The Eco-Justice Center is meant to be a place of “community, creativity, cultivation, and contemplation,” and Sister Janet hopes that overnight visitors find serenity in the woods.
“Contemplation means being still, being quiet, and spending time in nature,” she said. Even the word “hermitage” comes from the word “hermit,” she pointed out -- a person who lives alone.
Guests have included husbands and wives celebrating anniversaries, and lone travelers who want a quiet place to think and sleep.
The facility is not a glamorous, resort lodge; it’s a simple, but study National Park-style cabin without running water.
But it does have some lovely amenities -- a handmade quilt on the bed, hand-crafted black walnut flooring and countertops that were culled from a tree struck by lightning, binoculars, and a hand-turned prayer bowl. The shutters on the windows were made out of boards from an 1889 silo, and fashioned by volunteer Bill Sklba to look like quilt patterns, in honor of his wife, Clarice. There's a robin's nest in a little box near the front door.
Water for drinking and washing is kept in a large ceramic carafe on the counter, and there’s a composting toilet. Visitors who want to take a shower are welcome to use one in the main house.
Heat is provided by a little electric fireplace and baseboard heaters, and blankets and towels are stored inside an antique chest. A small hand-crafted endtable sits next to a recliner, and the other furniture was donated.
Outside the cabin, visitors are welcome to walk along the nature and deer trails into a small old growth forest. There’s a gate between the Eco-Justice Center and Cliffside Park, so those who are feeling more ambitious can head farther afield.

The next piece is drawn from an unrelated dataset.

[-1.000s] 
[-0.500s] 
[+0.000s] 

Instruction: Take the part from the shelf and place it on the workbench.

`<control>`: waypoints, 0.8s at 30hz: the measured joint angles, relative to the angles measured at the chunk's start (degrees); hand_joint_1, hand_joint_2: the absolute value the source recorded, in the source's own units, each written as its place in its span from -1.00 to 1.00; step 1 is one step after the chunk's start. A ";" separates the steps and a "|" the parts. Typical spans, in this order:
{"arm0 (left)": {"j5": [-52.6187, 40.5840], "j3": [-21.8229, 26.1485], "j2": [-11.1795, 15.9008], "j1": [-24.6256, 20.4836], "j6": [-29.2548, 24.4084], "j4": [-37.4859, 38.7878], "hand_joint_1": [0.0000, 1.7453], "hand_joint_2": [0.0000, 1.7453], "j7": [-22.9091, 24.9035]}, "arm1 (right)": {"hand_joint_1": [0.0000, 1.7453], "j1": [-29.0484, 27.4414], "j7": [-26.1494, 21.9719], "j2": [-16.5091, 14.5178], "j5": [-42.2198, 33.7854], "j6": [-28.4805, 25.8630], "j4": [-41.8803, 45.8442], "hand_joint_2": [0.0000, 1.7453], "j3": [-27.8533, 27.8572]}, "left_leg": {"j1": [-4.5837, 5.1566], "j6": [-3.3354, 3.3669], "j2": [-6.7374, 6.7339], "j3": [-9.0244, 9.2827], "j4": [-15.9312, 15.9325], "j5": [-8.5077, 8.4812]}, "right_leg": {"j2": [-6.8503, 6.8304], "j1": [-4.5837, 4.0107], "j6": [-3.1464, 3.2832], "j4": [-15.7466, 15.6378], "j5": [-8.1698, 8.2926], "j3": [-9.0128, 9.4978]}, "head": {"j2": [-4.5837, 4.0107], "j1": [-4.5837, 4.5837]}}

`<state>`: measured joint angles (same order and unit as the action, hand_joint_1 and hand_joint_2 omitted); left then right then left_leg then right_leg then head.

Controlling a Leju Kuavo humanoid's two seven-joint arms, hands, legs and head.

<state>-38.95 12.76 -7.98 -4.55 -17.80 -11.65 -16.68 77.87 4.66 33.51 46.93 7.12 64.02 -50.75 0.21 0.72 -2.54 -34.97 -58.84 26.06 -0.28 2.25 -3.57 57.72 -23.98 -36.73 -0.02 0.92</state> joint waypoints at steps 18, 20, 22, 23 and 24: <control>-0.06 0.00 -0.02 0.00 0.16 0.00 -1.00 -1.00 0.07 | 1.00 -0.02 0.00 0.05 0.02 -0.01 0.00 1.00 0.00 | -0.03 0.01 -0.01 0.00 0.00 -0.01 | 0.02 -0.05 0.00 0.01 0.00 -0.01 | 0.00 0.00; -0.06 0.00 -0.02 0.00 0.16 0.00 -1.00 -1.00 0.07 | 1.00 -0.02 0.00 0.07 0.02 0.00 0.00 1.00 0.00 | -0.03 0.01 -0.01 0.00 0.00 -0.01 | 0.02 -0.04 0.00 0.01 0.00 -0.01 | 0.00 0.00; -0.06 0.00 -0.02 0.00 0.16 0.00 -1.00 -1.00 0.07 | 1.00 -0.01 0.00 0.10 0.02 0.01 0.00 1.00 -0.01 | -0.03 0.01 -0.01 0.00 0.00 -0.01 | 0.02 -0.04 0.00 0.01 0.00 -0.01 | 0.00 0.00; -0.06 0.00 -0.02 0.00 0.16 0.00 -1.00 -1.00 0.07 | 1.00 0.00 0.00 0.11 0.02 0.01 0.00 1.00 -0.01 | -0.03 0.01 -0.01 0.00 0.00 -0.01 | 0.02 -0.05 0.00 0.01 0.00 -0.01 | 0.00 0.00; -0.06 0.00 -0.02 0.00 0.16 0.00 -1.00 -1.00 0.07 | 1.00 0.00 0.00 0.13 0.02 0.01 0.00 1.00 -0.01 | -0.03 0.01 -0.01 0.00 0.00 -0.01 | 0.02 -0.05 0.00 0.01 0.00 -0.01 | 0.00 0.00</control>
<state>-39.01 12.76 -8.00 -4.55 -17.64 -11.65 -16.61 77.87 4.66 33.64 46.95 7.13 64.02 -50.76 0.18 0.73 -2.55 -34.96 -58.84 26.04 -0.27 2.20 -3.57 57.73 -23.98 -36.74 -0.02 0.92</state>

The Eco-Justice Center is home to chickens, alpacas, goats, and rabbits, and two recent visitors volunteered to feed the animals. Others have also helped with small projects, but that sort of thing is certainly not required. Primarily, the sisters hope that visitors rest, read, reflect, walk the labyrinth, draw, or do whatever refreshes their spirit. They can sit and watch the “graceful and beautiful alpacas,” said Sister Janet, or just look at the insects and trees, and pet the barn cats.
“We really believe that unless a person rests in nature, they won’t love it,” she said. “And if they don’t love it, they won’t save it.”